I was angry. All the time. My anger was not directed at anyone in particular. I was not the kind who would take it out on others. My anger was just stagnant, seething and simmering within me, like molten metal in a cauldron. It showed in my face, in my eyes.
I have had strangers stopping me in my tracks and asking me why I looked so furious. I would just laugh it away. But it was exhausting, draining and dilapidating this state of mind, and I did not know how to deal with it.
All this boiled over to the surface after years of being insecure and helpless. And scared, yes, very scared. In the past, I had people breaching my boundaries, invading my privacy.
I did not have any agency over my life. All this and more made me a social cripple, riddled with anxiety and low esteem.
Then, one day, I broke free from all that. I was free and I am now. I must rightly feel relief, if not happiness. Likewise, I ought to feel gratitude for the support I have been receiving from family and friends. But, I realized all that remained with in me after the trauma was anger.
Why was I angry?
Who was I angry with?
“You might need a closure or at least acknowledgement of what you had gone through,” a few well-meaning friends advised.
“That would make you feel better,” they said. But, deep down, I knew that it did not bother me. I did not, do not, seek apology or reconciliation. I was clear about that part, at least. However, there was something else making me restless and angry all the time.
“Maybe you need to forgive,” said a close friend said.
“I already did that,” I said. It was true. People who hurt me did not know better.
“Have you forgiven yourself?” he asked, and that was the moment I realized where my anger stemmed from.
All through the ordeal, which had lasted for years, I did not stand up for myself. I failed to recognize manipulation and mental abuse.
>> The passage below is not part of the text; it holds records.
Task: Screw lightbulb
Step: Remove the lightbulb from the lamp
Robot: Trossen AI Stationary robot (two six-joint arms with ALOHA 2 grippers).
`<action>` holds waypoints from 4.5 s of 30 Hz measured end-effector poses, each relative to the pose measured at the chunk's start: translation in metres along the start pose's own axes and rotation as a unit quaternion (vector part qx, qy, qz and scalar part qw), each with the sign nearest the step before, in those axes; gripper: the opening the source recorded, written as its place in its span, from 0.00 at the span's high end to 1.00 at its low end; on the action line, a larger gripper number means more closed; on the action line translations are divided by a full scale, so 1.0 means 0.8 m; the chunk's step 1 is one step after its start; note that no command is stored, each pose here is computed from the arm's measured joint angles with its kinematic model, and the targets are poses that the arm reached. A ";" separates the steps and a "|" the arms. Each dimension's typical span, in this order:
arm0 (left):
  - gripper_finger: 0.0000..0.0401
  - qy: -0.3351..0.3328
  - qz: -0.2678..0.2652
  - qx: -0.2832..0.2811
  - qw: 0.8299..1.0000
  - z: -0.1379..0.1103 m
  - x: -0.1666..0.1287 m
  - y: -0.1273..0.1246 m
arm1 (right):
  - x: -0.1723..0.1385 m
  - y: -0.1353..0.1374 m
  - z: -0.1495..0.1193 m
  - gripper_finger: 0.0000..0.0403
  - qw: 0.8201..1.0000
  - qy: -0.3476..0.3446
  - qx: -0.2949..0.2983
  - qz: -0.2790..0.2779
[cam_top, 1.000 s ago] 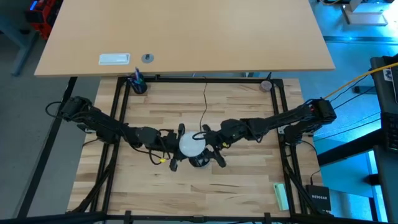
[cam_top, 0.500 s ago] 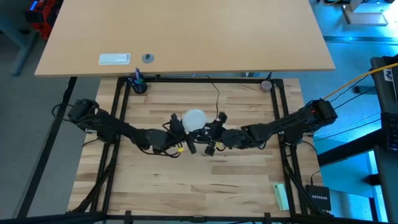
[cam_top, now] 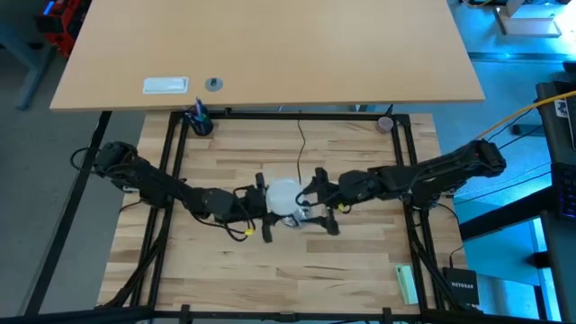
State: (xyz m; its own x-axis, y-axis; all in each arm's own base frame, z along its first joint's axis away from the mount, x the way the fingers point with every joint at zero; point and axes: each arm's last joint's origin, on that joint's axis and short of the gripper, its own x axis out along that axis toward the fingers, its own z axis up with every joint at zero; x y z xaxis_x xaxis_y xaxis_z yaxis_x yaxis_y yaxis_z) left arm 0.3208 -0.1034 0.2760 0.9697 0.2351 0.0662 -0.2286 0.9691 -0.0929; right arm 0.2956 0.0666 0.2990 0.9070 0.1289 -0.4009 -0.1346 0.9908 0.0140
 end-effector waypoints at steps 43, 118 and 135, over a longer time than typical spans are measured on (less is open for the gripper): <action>0.65 -0.025 0.173 -0.073 0.982 -0.022 0.036 0.035 | 0.051 -0.020 -0.035 0.54 0.963 0.037 0.004 -0.267; 0.65 0.018 -0.031 0.010 0.999 0.029 0.030 0.006 | -0.028 -0.009 0.006 0.23 0.998 -0.054 0.022 0.001; 0.65 0.012 0.028 -0.022 0.999 0.030 0.030 0.011 | -0.015 -0.012 0.001 0.59 0.996 -0.053 0.011 -0.077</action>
State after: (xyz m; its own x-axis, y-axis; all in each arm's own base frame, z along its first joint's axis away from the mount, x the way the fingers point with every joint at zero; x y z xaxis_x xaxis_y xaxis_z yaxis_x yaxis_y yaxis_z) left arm 0.3402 -0.0875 0.3004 0.9574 0.2863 0.0361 -0.2789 0.9501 -0.1395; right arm 0.2863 0.0553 0.3049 0.9532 -0.0230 -0.3015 0.0179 0.9996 -0.0195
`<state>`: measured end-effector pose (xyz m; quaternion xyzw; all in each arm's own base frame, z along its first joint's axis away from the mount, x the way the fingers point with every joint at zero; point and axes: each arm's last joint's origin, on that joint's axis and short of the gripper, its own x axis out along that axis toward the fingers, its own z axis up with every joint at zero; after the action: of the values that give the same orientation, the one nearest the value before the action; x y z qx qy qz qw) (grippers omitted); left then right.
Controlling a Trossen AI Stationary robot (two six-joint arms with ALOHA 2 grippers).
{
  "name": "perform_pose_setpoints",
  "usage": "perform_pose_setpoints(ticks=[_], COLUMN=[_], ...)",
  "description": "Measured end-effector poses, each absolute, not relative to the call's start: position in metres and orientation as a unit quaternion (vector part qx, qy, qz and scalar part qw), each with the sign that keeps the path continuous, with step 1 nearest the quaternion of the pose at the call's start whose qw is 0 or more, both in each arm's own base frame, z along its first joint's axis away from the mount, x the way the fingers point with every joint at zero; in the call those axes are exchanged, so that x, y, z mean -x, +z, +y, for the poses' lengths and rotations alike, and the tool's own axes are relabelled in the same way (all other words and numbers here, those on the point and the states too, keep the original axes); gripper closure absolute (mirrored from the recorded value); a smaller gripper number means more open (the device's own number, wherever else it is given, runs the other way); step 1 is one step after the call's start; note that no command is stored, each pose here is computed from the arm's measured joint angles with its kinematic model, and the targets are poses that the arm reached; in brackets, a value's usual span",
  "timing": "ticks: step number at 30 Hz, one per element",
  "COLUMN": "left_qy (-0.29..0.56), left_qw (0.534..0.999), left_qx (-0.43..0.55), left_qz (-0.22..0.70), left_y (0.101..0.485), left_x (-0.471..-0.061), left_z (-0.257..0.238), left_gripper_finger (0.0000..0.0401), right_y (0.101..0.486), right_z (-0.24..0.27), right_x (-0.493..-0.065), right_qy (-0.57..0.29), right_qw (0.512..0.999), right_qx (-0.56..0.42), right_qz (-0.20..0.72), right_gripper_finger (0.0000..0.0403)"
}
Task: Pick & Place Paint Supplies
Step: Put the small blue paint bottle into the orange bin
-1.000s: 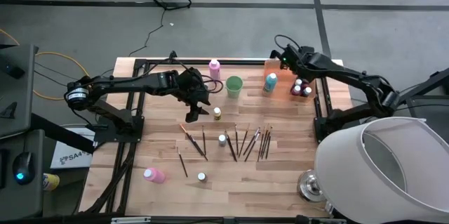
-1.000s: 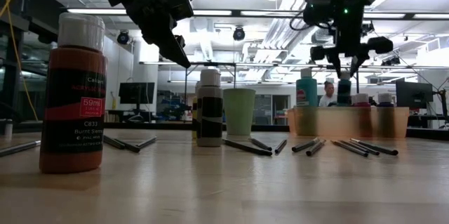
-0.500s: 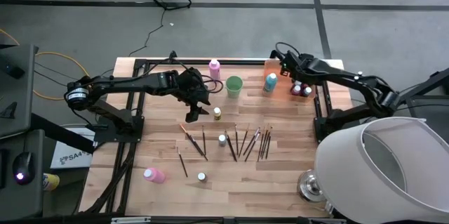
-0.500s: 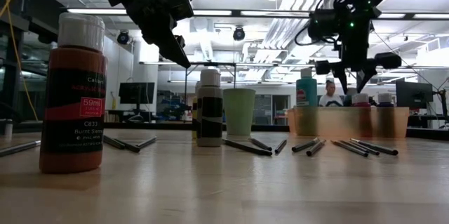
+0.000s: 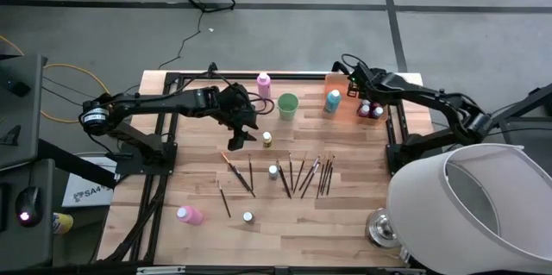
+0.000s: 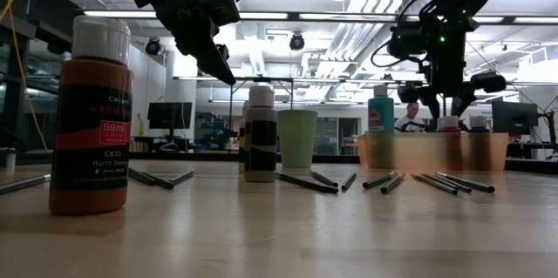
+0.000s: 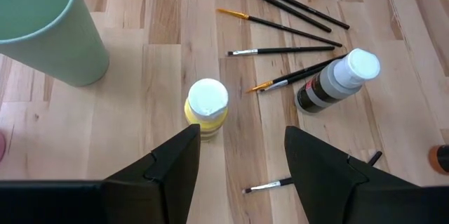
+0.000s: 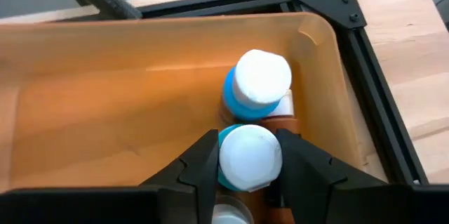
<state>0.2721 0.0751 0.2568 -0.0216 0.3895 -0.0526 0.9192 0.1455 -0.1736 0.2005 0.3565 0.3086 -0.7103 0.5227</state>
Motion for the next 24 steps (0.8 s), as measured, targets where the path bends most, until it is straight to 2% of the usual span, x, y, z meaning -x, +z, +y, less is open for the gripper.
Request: perform_pose_setpoints(ticks=[14, 24], left_qy=[-0.052, -0.053], left_qw=[0.919, 0.919], left_qx=[0.022, 0.022], left_qz=[0.39, 0.389], left_y=[0.2567, 0.2567], left_x=[-0.2722, -0.2722], left_z=[0.0752, 0.0751], left_gripper_finger=[0.0196, 0.0196], right_y=[0.1998, 0.1997], right_z=[-0.1723, -0.172], right_x=[-0.145, -0.1457], right_qy=[-0.697, -0.691], right_qw=[0.529, 0.531], right_qx=[-0.352, -0.362], right_qz=[0.332, 0.332], right_gripper_finger=[0.0275, 0.0234])
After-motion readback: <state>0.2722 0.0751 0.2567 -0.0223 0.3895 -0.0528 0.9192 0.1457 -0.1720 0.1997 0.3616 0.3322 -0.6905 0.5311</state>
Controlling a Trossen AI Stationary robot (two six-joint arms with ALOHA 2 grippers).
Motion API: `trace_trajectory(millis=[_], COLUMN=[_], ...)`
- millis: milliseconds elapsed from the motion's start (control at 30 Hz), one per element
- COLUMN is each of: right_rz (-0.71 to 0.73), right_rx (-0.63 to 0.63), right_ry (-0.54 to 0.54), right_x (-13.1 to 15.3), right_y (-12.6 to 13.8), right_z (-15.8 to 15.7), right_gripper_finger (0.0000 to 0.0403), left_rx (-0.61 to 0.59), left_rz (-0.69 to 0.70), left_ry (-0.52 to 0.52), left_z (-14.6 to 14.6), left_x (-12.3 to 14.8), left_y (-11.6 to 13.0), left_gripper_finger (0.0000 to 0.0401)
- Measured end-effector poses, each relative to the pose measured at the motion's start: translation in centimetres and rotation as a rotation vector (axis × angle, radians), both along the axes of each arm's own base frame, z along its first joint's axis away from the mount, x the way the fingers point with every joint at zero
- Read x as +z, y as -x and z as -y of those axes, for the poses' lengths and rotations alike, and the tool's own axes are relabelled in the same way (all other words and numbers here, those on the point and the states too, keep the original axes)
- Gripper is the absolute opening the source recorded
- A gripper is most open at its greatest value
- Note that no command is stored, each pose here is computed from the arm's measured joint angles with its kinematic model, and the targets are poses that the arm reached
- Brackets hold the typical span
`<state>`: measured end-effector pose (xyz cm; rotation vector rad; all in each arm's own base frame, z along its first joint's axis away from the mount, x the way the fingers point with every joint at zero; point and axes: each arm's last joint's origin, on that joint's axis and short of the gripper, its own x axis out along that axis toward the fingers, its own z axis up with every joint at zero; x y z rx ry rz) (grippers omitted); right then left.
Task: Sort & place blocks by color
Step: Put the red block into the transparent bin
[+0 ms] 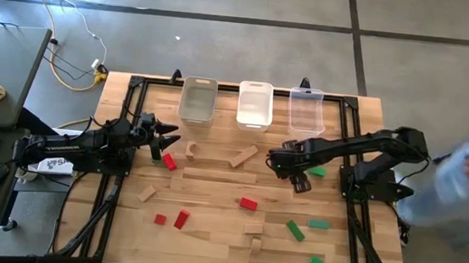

I was blind to oppression. All this despite being well-educated and fairly independent and outgoing.
I had let myself down and never forgave me for that – for lacking a spine, for letting people walk all over me, for letting things go that far, that bad. Not only that, but I need to forgive myself.
Once I knew the fight was within me, I am now slowly moving towards resolution. I am trying to be easy on myself. After all, I did not know better, too. It is definitely not an easy process, but I am taking baby steps towards it, making the self-aware me be less angry, less scathing.
For those of you who are struggling like me, taunting your own past self, I say, “Let her be. She had suffered enough.”
Image source: Still from Manmarziya, edited on CanvaPro
A brief introduction to the writer Sarveswari Saikrishna is a short story writer, currently working towards her MFA Creative Writing degree from Writer’s Village University. Two of her works have appeared in the Literary read more...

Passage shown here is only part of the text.